#### About this task
All records below are to be repeated precisely, with nothing added.

***** Records *****

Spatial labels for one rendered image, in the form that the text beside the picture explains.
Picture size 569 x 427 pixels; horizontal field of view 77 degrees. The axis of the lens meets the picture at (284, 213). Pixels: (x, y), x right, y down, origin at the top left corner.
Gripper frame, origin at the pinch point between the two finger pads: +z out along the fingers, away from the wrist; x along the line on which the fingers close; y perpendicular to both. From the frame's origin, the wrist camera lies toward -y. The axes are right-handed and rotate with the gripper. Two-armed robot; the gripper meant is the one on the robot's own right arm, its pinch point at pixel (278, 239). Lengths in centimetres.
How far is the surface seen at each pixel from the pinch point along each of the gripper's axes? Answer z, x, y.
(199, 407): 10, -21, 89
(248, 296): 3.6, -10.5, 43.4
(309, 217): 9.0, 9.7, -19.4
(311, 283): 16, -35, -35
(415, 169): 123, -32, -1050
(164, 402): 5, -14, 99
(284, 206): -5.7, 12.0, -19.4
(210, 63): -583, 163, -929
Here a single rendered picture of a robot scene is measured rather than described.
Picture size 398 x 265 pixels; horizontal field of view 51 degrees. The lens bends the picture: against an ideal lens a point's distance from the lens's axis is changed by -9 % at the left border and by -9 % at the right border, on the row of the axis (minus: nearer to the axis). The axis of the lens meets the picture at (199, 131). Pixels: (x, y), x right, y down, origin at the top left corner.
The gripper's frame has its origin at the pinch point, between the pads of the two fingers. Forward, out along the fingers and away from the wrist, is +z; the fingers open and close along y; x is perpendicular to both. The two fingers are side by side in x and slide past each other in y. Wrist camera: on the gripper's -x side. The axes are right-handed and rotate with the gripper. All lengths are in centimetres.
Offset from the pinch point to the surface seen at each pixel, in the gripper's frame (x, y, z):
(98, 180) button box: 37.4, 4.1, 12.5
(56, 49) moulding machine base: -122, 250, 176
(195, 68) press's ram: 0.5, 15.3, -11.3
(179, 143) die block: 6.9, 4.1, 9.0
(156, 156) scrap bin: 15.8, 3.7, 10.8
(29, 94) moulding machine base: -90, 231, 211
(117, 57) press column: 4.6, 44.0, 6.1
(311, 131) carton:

*****

#### Result for this exercise
Spatial labels for one rendered image, in the form that the text beside the picture explains.
Picture size 569 x 427 pixels; horizontal field of view 77 degrees. The axis of the lens meets the picture at (284, 213). Pixels: (x, y), x right, y down, origin at the top left corner.
Gripper frame, origin at the pinch point between the two finger pads: +z out along the fingers, away from the wrist; x along the line on which the fingers close; y perpendicular to both. From the frame's origin, the wrist camera lies toward -y. The axes are right-handed and rotate with the gripper. Two-armed robot; the gripper meant is the one on the robot's own right arm, its pinch point at pixel (278, 239). Lengths in centimetres.
How far is the surface seen at each pixel from the pinch point along each of the gripper's axes? Answer z, x, y.
(199, 407): 10, -21, 89
(248, 296): 3.6, -10.5, 43.4
(309, 217): 9.0, 9.7, -19.4
(311, 283): 16, -35, -35
(415, 169): 123, -32, -1050
(164, 402): 5, -14, 99
(284, 206): -5.7, 12.0, -19.4
(210, 63): -583, 163, -929
Here a single rendered picture of a robot scene is measured rather than described.
Picture size 398 x 265 pixels; horizontal field of view 51 degrees. The lens bends the picture: against an ideal lens a point's distance from the lens's axis is changed by -9 % at the left border and by -9 % at the right border, on the row of the axis (minus: nearer to the axis). The axis of the lens meets the picture at (199, 131). Pixels: (x, y), x right, y down, origin at the top left corner.
The gripper's frame has its origin at the pinch point, between the pads of the two fingers. Forward, out along the fingers and away from the wrist, is +z; the fingers open and close along y; x is perpendicular to both. The two fingers are side by side in x and slide past each other in y. Wrist camera: on the gripper's -x side. The axes are right-handed and rotate with the gripper. All lengths are in centimetres.
Offset from the pinch point to the surface seen at each pixel, in the gripper's frame (x, y, z):
(98, 180) button box: 37.4, 4.1, 12.5
(56, 49) moulding machine base: -122, 250, 176
(195, 68) press's ram: 0.5, 15.3, -11.3
(179, 143) die block: 6.9, 4.1, 9.0
(156, 156) scrap bin: 15.8, 3.7, 10.8
(29, 94) moulding machine base: -90, 231, 211
(117, 57) press column: 4.6, 44.0, 6.1
(311, 131) carton:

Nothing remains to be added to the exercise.